According to a new paper published in Nature Communications, the "unusually large fossils" have turned up.

They belonged to the stonefish, an ancient species of jawless fish that can still be found in the Atlantic today. This parasitic fish has a funnel-like mouth full of teeth, used to attach to other creatures.

These new fossils, discovered in the Jurassic in northern China, are ten times larger than the oldest stonemen ever found!

The terrifying creature in the sea: "Stonehenge"

The anatomical feature that makes the gizzard shad an effective killer of lake trout and other bony fish is its disk-shaped suction cup mouth surrounded by sharp, horny teeth that allow it to latch onto an unfortunate fish.

The gizzard shark uses its stiff tongue to extract the fish's flesh so that it can begin to suck out its host's blood and other bodily fluids.

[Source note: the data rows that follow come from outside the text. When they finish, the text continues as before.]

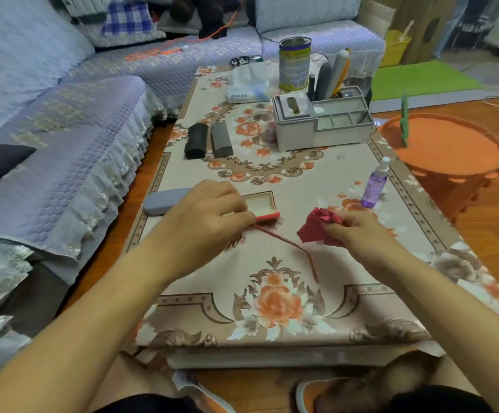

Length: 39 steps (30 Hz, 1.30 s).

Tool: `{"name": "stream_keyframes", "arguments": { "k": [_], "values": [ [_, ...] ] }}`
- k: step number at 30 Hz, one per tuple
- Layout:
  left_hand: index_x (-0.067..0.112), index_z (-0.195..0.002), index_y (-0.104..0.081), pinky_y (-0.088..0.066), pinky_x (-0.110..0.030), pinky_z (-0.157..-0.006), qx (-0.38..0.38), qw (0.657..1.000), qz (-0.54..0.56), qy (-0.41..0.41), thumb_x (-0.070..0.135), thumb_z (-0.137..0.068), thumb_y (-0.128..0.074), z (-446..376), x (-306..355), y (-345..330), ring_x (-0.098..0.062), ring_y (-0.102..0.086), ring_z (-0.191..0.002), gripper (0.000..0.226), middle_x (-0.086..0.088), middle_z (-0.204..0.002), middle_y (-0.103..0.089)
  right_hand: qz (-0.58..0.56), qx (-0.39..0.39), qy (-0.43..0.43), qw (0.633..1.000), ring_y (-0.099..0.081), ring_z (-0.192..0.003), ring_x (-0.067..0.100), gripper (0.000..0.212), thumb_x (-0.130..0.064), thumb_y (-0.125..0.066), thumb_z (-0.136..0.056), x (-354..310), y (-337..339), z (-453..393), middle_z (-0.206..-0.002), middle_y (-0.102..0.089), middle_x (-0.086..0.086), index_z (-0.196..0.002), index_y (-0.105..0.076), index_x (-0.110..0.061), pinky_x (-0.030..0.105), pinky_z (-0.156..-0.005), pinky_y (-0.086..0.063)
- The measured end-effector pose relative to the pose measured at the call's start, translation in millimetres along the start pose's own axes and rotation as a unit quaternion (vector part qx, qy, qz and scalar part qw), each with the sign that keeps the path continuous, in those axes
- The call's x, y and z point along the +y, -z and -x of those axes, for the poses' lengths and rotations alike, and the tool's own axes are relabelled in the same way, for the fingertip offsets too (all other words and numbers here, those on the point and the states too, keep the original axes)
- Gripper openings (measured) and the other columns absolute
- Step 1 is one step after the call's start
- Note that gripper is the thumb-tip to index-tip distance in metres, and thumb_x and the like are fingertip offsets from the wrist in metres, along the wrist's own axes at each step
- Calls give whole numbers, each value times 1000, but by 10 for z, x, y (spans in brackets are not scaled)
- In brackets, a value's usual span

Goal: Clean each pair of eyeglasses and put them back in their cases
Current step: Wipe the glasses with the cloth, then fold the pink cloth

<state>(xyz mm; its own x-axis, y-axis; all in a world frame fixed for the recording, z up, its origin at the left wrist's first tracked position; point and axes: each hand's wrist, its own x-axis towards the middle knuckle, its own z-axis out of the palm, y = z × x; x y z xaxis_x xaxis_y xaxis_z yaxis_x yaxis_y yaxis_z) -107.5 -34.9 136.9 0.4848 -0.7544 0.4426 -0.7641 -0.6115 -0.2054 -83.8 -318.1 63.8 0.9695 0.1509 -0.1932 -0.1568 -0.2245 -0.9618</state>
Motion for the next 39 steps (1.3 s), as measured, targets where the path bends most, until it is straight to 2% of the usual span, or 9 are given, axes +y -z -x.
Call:
{"name": "stream_keyframes", "arguments": {
  "k": [7,11,16,18,26,30,35,37,39],
  "values": [
    [3,-98,-74,-53,-48,-71,-70,996,-12,-48,-3,-84,-77,-191,-162,101,-32,-62,-83,15,-12,-88,-68,33,37,-5,999,-76,-84,14,19,-8,-55,-102,-89,99,-146,-92,-78,9,-102,-73,-12,17,-68,-56],
    [3,-98,-75,-52,-45,-72,-39,999,13,-9,6,-89,-75,-170,-194,32,-30,-62,-84,10,-11,-89,-69,54,34,-12,998,-74,-95,27,16,-11,-59,-100,-63,167,-197,-98,-77,12,-104,-74,-15,38,-89,-58],
    [2,-96,-76,-51,-44,-76,84,977,125,150,11,-92,-75,184,58,-274,-27,-62,-87,10,-9,-92,-70,41,73,-11,996,-72,-85,39,14,-14,-61,-99,-103,295,-174,-96,-76,19,-98,-74,-15,43,-75,-54],
    [1,-94,-77,-52,-41,-80,96,972,144,158,11,-91,-76,364,246,-480,-27,-63,-88,11,-9,-91,-71,41,86,-1,995,-71,-94,42,15,-14,-62,-98,-119,356,-164,-98,-76,17,-96,-76,-16,51,-92,-56],
    [2,-108,-74,-55,-35,-82,-40,993,95,54,15,-98,-65,843,412,-945,-30,-65,-96,18,-17,-105,-70,84,96,26,992,-72,-98,33,19,-15,-62,-98,-187,362,-63,-95,-77,6,-89,-77,-23,57,-97,-53],
    [22,-114,-65,-57,-43,-86,-76,978,127,146,42,-101,-56,833,357,-943,-16,-60,-101,25,5,-107,-65,105,90,38,990,-74,-87,24,24,-9,-62,-97,-191,229,22,-85,-78,-4,-92,-76,-27,44,-71,-58],
    [12,-123,-71,-52,-33,-96,-47,980,134,141,3,-86,-68,815,262,-910,-26,-59,-116,38,-14,-127,-63,46,90,41,994,-71,-86,9,30,3,-65,-91,-217,32,106,-90,-75,-8,-99,-72,-26,36,-84,-58],
    [17,-114,-75,-41,-17,-102,44,934,240,262,2,-89,-64,636,431,-737,-10,-56,-115,32,0,-120,-65,-7,64,40,997,-69,-83,16,22,4,-64,-91,-255,-71,174,-83,-72,-1,-97,-68,-17,42,-89,-58],
    [31,-113,-73,-45,-14,-99,82,811,408,410,18,-96,-66,378,654,-524,0,-61,-111,22,16,-111,-68,-84,20,42,995,-66,-80,20,15,5,-61,-93,-311,-222,253,-75,-66,5,-96,-63,-10,43,-86,-59]
  ]
}}
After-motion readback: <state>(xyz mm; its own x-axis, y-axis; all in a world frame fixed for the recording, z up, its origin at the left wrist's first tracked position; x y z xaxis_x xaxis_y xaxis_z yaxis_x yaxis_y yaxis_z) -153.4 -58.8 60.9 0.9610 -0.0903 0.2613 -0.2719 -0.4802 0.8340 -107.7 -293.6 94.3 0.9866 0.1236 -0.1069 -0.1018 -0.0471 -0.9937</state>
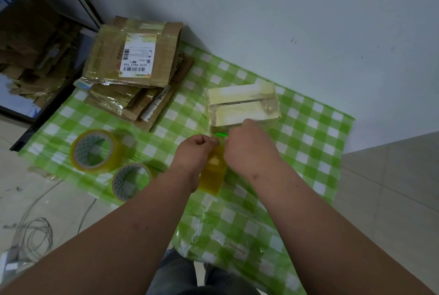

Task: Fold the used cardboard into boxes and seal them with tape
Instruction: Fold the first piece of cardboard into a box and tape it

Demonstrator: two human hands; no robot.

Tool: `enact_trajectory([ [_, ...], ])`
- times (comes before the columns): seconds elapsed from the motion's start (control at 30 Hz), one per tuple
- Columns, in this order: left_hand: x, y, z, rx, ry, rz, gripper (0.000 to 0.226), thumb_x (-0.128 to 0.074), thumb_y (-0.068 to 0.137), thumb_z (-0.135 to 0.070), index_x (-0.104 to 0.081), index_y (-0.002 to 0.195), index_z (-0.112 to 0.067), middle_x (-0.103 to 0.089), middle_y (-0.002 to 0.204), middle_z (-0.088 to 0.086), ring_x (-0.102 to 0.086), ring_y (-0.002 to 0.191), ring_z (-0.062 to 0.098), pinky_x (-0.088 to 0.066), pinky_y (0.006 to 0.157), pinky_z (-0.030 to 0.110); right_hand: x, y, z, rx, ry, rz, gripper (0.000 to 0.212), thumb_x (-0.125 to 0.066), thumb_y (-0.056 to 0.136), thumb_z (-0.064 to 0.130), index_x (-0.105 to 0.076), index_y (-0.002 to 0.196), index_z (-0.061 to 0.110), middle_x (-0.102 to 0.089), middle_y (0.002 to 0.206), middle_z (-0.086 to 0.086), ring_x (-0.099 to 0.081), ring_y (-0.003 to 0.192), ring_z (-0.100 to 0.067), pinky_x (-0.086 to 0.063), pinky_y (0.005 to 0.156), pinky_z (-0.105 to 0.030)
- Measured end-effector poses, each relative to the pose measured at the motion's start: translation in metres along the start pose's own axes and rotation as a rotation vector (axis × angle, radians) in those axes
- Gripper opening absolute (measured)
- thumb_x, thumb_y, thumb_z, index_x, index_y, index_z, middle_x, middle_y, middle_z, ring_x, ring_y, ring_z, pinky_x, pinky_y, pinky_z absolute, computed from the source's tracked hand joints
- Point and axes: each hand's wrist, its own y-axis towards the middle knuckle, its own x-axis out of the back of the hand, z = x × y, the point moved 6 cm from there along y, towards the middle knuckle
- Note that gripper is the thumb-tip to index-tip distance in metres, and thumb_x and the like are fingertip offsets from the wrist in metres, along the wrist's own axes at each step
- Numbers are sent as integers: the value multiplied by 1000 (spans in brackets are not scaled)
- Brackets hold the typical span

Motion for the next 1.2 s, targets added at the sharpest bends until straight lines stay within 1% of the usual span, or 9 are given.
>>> enact_trajectory([
  [0.17,-1,-1,-1,0,11,4,14,-68,91,-21,-65,80,-14,-59,73,5,-46,60,16,-36,55,27,-1,3,1,-7,-18,2,17,-46,98,21,-63,100,15,-38,100,-5,-44,81,-19,-39,71,-32],
  [0.3,4,3,-2,21,-23,-12,14,-69,88,-17,-66,75,-13,-67,79,4,-59,77,21,-49,74,37,3,1,-5,-18,-45,-28,18,-48,97,27,-63,102,17,-38,97,-3,-47,82,-20,-43,69,-34],
  [0.47,9,8,-4,36,-16,-53,17,-70,82,-12,-62,66,-12,-61,78,10,-55,78,24,-54,82,46,7,-2,-16,-64,-38,-38,10,-49,95,25,-55,89,20,-38,93,-1,-47,80,-19,-38,63,-32],
  [0.63,13,8,-5,49,-25,-80,10,-68,82,-11,-61,74,-11,-58,80,10,-53,78,23,-49,76,39,5,-1,-48,-154,-9,-99,12,-50,92,22,-54,82,18,-38,77,4,-42,62,-13,-30,50,-26],
  [0.83,5,6,-5,48,54,27,15,-72,80,-14,-64,68,-12,-67,87,9,-61,87,25,-52,94,48,-43,6,-75,-195,104,-6,22,-47,95,16,-63,108,9,-41,97,-6,-45,79,-25,-38,71,-30],
  [0.93,4,5,-7,46,136,56,10,-74,74,-17,-66,68,-13,-72,99,12,-65,100,32,-52,97,50,-75,7,-78,-164,117,123,34,-47,94,11,-55,127,7,-47,118,-15,-53,96,-29,-45,82,-31],
  [1.03,6,2,-9,52,162,61,14,-75,66,-27,-69,66,-15,-72,105,14,-62,110,36,-51,98,50,-91,4,-80,-185,123,202,51,-46,95,13,-41,146,14,-44,134,-14,-46,123,-30,-42,100,-36],
  [1.1,6,1,-10,54,164,62,16,-75,60,-32,-70,62,-17,-73,103,12,-62,110,36,-51,98,50,-88,2,-78,-218,171,157,51,-46,96,18,-43,146,23,-43,140,-7,-41,130,-29,-36,106,-40],
  [1.2,5,2,-10,43,152,69,15,-78,71,-25,-69,62,-16,-73,103,9,-63,110,34,-50,100,49,-72,-2,-67,-262,680,-15,32,-47,98,23,-65,125,27,-56,130,0,-51,121,-22,-37,108,-44],
])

One stonefish kills about 40 kilograms of fish each year.

"Yanliaomyzon occisor, one of the two Jurassic species, means 'sucker killer'," says Feixiang Wu, one of the study's authors and a researcher at the Chinese Academy of Sciences. It is the largest tachymene fossil with perfectly preserved teeth ever found in the world.

Today, a gizzard shad can kill around 40 kilos of fish each year and cause massive damage to the environment. In the 1830s, these gizzard shad invaded the Great Lakes and killed many important fish such as trout, whitefish, perch and sturgeon. This led to a major collapse of fisheries in the region.